• _Records provided_
----

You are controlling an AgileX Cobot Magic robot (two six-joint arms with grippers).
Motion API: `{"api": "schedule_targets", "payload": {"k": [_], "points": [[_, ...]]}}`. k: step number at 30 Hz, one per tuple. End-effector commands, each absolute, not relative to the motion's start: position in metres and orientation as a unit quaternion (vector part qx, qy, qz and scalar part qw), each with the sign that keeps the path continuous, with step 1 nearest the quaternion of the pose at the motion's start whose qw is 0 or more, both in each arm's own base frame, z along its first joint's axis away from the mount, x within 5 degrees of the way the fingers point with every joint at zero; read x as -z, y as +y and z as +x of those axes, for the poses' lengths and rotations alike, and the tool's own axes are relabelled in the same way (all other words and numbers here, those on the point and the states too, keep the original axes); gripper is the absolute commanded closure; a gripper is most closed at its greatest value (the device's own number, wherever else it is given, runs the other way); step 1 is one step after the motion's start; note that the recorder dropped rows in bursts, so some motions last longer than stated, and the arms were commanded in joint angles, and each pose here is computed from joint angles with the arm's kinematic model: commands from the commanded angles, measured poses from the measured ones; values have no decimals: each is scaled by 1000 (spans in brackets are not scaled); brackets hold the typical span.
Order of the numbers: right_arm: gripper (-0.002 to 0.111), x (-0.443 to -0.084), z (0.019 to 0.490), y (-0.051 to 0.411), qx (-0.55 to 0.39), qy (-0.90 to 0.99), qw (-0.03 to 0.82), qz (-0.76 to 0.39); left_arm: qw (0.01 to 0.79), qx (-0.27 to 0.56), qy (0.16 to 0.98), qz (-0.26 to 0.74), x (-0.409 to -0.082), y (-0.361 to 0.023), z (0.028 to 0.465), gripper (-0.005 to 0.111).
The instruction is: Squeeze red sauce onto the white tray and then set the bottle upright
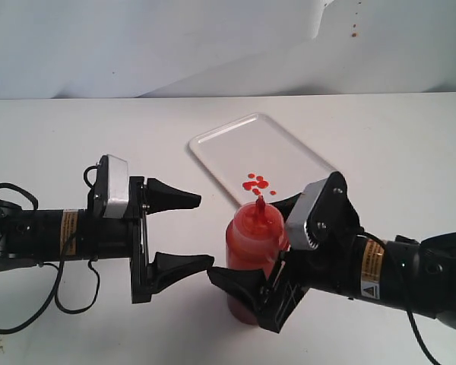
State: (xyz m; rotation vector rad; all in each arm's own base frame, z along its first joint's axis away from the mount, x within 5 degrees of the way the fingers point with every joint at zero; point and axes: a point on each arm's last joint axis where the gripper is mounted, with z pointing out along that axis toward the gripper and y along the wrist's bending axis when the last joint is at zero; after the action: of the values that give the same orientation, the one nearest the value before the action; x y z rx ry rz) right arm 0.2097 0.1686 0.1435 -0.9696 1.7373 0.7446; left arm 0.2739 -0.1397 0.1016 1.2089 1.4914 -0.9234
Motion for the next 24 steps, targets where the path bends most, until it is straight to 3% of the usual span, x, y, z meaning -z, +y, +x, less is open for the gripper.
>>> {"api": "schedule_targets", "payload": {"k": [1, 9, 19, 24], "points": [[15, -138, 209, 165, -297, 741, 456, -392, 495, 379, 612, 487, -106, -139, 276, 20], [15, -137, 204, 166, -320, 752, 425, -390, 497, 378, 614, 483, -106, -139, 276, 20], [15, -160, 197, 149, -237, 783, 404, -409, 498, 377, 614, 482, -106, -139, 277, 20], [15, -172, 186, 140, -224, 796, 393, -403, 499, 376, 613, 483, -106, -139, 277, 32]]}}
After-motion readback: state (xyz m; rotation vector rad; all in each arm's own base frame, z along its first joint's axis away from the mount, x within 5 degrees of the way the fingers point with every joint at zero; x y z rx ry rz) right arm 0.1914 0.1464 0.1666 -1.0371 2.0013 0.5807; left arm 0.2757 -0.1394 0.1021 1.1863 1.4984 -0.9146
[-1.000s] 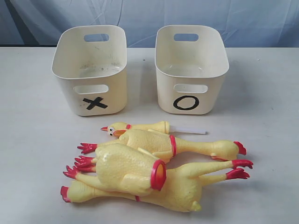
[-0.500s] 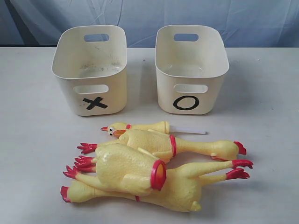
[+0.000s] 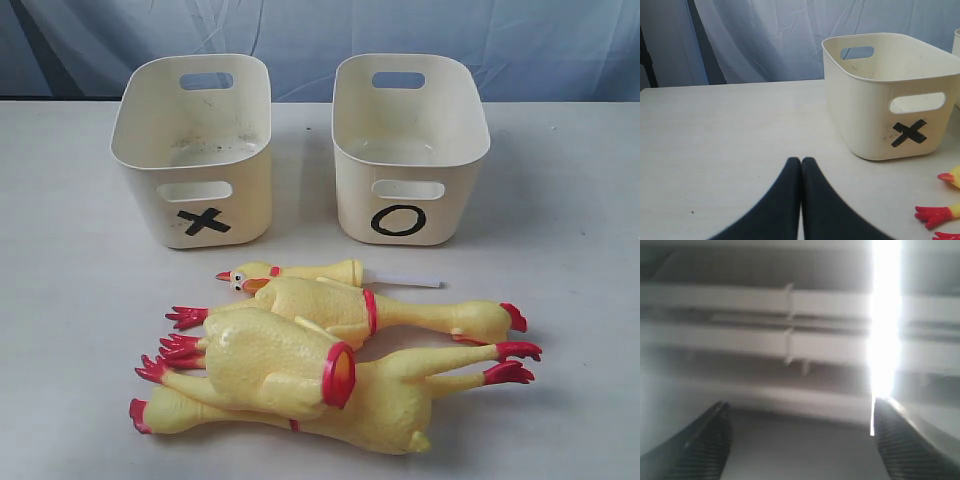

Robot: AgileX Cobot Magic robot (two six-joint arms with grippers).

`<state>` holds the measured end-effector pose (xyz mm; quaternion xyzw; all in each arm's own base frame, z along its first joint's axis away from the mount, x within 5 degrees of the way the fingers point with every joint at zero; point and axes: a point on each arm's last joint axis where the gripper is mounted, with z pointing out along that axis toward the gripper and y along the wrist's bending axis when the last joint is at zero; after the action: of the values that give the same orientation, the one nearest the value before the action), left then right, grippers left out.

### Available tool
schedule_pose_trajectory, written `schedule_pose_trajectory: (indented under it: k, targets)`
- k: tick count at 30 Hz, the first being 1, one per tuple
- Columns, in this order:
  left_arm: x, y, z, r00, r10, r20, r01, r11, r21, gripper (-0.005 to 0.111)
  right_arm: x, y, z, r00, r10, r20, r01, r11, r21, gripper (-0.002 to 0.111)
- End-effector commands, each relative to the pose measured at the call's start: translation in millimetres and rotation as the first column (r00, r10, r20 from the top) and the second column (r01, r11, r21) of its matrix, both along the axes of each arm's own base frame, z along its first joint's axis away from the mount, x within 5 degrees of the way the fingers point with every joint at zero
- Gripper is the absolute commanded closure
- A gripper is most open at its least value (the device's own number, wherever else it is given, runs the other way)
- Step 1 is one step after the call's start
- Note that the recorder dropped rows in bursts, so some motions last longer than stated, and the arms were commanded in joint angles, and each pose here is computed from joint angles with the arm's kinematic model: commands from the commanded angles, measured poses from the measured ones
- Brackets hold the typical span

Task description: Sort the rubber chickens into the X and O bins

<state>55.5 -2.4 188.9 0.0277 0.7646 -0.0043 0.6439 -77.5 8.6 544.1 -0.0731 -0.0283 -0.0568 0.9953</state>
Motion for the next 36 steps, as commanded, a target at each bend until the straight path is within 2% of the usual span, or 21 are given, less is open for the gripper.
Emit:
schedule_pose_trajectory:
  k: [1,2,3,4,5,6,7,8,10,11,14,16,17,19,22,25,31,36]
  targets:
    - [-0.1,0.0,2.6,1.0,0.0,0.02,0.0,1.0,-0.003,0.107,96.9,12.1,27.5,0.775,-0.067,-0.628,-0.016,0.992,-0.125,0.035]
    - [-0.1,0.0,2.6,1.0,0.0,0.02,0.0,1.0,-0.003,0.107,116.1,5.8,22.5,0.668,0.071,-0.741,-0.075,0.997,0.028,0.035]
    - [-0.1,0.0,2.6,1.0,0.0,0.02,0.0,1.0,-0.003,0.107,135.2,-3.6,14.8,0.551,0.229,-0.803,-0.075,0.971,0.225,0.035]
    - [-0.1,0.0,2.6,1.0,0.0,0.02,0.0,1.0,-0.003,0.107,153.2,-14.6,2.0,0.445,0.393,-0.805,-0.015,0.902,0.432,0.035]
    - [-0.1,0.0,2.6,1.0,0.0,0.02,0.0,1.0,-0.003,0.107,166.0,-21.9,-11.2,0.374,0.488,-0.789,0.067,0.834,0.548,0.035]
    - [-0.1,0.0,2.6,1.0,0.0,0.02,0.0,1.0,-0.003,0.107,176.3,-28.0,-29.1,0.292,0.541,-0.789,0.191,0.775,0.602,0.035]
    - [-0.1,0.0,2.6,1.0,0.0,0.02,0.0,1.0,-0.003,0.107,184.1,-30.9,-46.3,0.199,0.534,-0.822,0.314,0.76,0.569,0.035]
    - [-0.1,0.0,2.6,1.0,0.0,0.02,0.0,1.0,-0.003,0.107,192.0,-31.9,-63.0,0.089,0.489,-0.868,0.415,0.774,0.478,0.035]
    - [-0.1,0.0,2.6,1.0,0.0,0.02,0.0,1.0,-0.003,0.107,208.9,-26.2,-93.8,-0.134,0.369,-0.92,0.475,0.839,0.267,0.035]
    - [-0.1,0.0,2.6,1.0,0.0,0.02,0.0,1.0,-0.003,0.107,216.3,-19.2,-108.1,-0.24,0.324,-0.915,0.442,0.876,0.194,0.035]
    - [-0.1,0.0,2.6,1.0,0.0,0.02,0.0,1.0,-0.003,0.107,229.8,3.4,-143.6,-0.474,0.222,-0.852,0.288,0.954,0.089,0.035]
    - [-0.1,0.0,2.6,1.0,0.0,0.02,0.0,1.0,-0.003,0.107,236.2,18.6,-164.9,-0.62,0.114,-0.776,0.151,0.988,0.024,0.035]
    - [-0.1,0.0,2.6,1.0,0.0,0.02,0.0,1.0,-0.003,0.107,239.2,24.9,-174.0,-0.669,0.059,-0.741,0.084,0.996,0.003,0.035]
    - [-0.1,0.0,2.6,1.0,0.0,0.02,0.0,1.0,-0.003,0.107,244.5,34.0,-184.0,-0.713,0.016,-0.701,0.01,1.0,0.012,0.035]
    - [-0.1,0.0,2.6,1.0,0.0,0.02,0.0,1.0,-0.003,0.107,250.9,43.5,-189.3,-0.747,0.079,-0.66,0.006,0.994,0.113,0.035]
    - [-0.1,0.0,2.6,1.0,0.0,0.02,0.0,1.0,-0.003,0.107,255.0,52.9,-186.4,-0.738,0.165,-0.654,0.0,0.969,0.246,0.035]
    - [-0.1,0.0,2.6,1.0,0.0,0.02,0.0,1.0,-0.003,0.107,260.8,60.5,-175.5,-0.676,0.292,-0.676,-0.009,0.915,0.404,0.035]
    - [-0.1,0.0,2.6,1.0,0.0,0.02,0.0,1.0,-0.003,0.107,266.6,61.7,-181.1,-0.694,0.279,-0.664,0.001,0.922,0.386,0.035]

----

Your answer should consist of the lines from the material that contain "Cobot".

You are controlling an AgileX Cobot Magic robot (two six-joint arms with grippers).
Robot: AgileX Cobot Magic robot (two six-joint arms with grippers).

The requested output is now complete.